10 rules for dating the sports guy

Rated 3.91/5 based on 549 customer reviews

Movies with a strong romantic or sexual theme are to be avoided; movies which features chain saws are okay. If I ask you where you are going and with whom, you have one chance to tell me the truth, the whole truth and nothing but the truth. When my Agent Orange starts acting up, the voices in my head frequently tell me to clean the guns as I wait for you to bring my daughter home.

I have a shotgun, a shovel, and five acres behind the house. As soon as you pull into the driveway you should exit the car with both hands in plain sight.

My daughter is putting on her makeup, a process than can take longer than painting the Golden Gate Bridge.

Instead of just standing there, why don't you do something useful, like changing the oil in my car?

Still, I want to be fair and open minded about this issue, so I propose this compromise: You may come to the door with your underwear showing and your pants ten sizes too big, and I will not object.
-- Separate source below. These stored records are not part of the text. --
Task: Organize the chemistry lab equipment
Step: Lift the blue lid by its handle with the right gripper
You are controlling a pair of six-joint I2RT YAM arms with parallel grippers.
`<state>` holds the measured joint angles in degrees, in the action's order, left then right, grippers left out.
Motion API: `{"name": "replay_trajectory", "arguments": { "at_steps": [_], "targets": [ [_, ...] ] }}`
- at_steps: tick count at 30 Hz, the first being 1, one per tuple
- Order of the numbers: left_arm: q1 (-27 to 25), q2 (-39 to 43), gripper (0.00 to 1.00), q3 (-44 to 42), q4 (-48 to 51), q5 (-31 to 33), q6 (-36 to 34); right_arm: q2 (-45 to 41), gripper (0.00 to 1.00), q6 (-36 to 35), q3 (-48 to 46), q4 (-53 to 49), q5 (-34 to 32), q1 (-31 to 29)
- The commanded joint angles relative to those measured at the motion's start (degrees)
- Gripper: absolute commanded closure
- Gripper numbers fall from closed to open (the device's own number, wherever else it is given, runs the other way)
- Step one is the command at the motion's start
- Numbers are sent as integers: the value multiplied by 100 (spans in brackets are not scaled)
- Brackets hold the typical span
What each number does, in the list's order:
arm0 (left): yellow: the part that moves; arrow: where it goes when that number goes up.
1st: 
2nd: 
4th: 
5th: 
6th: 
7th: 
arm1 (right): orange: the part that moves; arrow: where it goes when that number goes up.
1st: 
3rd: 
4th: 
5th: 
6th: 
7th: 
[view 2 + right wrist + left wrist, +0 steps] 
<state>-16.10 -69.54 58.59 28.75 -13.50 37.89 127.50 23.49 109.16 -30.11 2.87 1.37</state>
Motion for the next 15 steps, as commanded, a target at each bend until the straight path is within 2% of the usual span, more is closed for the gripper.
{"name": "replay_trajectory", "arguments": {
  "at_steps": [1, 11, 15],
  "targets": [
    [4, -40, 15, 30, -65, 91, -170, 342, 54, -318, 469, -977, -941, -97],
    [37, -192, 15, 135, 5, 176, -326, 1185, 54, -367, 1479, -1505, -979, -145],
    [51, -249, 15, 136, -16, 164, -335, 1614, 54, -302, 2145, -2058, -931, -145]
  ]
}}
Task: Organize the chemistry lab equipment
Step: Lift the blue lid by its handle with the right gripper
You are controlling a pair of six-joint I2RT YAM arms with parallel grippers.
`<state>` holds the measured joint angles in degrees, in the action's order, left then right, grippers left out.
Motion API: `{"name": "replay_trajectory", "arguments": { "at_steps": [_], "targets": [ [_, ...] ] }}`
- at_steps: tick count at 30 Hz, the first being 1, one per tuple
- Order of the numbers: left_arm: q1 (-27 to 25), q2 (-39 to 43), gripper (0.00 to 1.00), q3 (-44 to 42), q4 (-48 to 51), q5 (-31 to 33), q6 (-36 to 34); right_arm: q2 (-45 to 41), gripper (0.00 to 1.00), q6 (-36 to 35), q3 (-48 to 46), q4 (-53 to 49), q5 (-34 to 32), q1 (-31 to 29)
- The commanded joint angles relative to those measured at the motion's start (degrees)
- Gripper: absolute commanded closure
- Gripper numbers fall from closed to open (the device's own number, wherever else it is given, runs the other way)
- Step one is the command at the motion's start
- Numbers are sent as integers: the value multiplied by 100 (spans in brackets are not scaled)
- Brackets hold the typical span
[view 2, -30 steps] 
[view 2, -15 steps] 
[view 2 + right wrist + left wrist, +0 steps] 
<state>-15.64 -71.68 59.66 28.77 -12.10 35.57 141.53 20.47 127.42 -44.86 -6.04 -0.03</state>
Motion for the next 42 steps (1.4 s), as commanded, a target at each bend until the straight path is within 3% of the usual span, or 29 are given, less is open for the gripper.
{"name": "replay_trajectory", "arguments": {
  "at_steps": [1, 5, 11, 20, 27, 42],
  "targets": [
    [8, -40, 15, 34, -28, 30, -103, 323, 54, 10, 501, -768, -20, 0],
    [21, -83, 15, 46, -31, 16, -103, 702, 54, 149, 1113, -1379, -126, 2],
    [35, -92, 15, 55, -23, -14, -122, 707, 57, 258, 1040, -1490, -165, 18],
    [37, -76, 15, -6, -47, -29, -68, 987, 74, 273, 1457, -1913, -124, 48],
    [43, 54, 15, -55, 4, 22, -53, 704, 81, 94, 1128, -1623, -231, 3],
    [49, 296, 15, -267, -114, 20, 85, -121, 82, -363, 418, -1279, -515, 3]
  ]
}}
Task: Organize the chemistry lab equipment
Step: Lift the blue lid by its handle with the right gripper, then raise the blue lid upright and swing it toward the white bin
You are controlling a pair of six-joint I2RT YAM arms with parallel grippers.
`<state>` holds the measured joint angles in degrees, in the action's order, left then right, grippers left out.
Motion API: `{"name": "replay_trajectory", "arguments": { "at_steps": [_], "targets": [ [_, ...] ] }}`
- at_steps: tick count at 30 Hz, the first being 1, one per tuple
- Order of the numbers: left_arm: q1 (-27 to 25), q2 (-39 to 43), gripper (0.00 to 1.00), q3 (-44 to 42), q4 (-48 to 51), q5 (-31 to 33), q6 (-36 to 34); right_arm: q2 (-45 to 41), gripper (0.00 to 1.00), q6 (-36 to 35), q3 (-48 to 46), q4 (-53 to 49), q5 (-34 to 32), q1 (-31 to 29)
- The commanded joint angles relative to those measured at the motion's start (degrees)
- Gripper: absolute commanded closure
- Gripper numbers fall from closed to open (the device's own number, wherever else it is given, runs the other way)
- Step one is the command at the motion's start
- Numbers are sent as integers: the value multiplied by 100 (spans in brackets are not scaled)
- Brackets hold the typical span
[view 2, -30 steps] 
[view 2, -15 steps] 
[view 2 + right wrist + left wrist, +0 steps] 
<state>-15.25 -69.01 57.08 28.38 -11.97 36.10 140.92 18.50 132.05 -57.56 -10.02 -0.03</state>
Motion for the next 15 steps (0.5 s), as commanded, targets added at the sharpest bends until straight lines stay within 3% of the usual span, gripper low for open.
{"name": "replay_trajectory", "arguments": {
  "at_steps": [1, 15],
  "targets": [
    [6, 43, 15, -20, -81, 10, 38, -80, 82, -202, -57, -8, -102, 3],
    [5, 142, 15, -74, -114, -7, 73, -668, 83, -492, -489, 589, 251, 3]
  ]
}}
However, in order to ensure that your clothes do no, in fact come off during the course of your date with my daughter, I will take my electric nail gun and fasten your trousers securely in place to your waist.

But once you move off the app, what do you…If Hamlet had been written and published in 2019, Shakespeare's soliloquy surely would have read, "To flex on one's ex or not to flex on one's ex?

As much as I shipped Archie and Veronica, I may be even more into Reggie and Veronica, and that's good, because…Just because you've hooked up with someone, doesn't necessarily mean they can't be part of your life in other ways.

Whether it's a friend with benefits or an ex-partner, sometimes you want to keep this person in your life because you enjoy the…How many Harrys is too many Harrys? Stunning British model and actress Cressida Bonas dated Prince Harry before he found love with Meghan Markle, and now Bonas has made things official with her own longtime…Timing is everything, right?

The following places are not appropriate for a date with my daughter: Places where there are beds, sofas, or anything softer than a wooden stool. Places where there is dancing, holding hands, or happiness. I may appear to be a potbellied, balding, middle-aged, dimwitted has-been.

Places where the ambient temperature is warm enough to induce my daughter to wear shorts, tank tops, midriff T-shirts, or anything other than overalls, a sweater, and a goose down parka - zipped up to her throat. But on issues relating to my daughter, I am the all-knowing, merciless god of your universe. It takes very little for me to mistake the sound of your car in the driveway for a chopper coming in over a rice paddy near Hanoi.